__YOUR OBJECTIVE__: The records below hold a stretch from the line with "yellow shirt occupies?" through the line with "left finger occupies?"; return exactly those lines, ends included, and nothing more.

Stored dataset items
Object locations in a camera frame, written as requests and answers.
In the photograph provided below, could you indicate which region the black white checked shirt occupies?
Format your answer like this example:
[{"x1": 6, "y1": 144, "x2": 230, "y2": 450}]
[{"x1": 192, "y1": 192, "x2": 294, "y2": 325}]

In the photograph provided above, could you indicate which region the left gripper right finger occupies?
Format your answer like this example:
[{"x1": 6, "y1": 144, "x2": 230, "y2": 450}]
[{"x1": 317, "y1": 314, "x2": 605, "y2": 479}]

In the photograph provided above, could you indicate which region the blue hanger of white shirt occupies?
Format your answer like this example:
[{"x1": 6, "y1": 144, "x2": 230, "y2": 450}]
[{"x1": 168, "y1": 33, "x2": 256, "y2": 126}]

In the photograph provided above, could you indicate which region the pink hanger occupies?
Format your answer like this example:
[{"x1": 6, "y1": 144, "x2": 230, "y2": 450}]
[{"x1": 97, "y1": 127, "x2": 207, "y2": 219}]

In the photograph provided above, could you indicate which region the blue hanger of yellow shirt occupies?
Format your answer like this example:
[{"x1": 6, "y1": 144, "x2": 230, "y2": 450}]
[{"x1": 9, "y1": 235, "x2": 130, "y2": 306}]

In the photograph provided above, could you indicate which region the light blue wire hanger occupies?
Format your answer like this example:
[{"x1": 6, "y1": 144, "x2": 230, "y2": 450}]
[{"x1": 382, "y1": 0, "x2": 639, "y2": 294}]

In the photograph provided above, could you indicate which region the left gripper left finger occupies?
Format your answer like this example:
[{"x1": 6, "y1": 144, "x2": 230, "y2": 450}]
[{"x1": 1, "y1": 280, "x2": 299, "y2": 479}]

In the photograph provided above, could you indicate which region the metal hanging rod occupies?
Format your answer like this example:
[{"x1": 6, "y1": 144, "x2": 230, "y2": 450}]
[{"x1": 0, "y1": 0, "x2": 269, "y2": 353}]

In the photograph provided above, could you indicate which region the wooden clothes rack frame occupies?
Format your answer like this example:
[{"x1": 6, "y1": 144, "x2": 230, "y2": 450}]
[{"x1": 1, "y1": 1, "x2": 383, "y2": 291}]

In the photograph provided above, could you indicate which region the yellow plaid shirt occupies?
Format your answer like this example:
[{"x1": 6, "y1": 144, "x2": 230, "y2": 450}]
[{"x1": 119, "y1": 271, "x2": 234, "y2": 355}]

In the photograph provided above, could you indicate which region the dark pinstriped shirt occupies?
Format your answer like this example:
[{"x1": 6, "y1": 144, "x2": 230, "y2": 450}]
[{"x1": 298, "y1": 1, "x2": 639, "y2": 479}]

* * *

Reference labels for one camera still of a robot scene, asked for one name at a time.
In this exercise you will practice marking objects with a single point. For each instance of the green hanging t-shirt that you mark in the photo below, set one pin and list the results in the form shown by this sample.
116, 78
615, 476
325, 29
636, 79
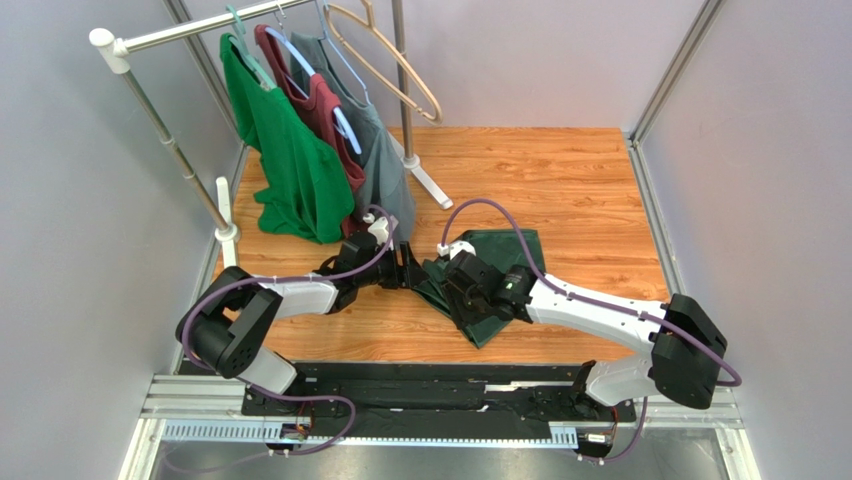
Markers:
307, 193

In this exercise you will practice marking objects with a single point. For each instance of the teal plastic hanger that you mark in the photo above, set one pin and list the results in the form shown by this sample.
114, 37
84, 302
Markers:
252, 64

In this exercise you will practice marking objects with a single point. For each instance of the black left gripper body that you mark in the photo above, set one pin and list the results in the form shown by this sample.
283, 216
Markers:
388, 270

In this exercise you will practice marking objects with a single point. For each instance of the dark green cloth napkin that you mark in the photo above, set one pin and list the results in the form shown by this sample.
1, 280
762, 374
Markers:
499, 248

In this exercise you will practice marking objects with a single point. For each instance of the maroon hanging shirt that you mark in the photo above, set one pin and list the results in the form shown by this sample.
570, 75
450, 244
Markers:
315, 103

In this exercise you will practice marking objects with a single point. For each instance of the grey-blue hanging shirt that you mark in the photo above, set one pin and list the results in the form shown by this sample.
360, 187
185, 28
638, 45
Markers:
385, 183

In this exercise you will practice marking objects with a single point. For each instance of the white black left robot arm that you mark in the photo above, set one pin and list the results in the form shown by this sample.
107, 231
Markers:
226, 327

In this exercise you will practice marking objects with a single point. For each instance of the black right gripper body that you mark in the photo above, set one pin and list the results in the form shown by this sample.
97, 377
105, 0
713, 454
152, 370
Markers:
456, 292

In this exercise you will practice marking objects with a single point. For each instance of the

---

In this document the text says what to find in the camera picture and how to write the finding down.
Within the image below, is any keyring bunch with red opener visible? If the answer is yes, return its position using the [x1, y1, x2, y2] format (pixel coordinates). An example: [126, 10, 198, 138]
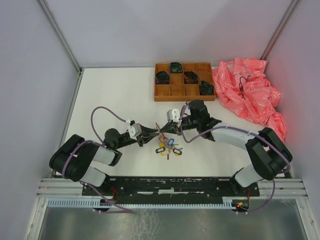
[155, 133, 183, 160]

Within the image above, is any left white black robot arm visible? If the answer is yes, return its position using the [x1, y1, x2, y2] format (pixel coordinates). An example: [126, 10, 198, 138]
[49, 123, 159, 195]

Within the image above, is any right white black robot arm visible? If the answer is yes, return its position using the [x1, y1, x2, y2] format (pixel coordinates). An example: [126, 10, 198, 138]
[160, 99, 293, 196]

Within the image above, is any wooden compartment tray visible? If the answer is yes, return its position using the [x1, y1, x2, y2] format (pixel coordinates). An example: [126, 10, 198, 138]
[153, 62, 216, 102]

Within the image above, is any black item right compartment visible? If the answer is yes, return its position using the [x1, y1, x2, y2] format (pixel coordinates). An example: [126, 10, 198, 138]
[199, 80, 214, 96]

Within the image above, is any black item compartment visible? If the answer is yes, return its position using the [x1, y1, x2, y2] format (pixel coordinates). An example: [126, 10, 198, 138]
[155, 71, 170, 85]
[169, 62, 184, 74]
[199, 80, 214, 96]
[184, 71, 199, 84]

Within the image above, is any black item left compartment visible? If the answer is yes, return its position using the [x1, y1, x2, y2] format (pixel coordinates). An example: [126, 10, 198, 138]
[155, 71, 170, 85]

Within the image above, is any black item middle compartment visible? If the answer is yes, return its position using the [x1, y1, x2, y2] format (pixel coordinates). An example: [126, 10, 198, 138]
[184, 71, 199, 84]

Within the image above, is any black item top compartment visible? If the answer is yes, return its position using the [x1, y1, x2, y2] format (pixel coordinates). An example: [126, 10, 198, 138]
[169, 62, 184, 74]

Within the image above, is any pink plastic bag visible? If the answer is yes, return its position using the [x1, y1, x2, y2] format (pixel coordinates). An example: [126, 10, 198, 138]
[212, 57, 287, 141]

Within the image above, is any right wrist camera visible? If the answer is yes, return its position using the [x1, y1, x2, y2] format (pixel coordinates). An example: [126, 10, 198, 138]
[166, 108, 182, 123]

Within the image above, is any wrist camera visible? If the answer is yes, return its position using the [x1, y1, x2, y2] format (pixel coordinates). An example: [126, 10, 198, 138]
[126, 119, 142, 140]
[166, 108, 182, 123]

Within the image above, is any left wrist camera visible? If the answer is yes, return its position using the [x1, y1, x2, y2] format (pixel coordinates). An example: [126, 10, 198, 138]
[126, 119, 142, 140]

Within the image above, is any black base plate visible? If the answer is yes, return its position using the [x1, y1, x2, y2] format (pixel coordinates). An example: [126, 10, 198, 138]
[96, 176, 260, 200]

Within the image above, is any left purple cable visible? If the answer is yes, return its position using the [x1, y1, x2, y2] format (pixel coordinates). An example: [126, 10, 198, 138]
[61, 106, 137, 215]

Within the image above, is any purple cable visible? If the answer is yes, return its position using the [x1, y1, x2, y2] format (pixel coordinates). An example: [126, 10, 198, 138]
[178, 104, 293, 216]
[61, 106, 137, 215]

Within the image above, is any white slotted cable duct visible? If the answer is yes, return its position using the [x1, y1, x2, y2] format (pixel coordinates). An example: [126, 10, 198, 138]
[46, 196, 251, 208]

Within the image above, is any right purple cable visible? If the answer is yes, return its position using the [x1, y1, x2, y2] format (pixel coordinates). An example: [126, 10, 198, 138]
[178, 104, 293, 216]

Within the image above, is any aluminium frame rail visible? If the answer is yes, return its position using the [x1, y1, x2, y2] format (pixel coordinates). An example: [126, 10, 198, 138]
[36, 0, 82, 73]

__YOUR SOLUTION__:
In the photograph provided above, could you indicate which region the blue hanger of yellow shirt occupies?
Format your answer like this example:
[{"x1": 6, "y1": 144, "x2": 230, "y2": 450}]
[{"x1": 9, "y1": 235, "x2": 130, "y2": 306}]

In the photograph provided above, could you indicate which region the light blue wire hanger occupies?
Format your answer like this example:
[{"x1": 6, "y1": 144, "x2": 230, "y2": 450}]
[{"x1": 382, "y1": 0, "x2": 639, "y2": 294}]

In the photograph provided above, could you indicate which region the left gripper left finger occupies?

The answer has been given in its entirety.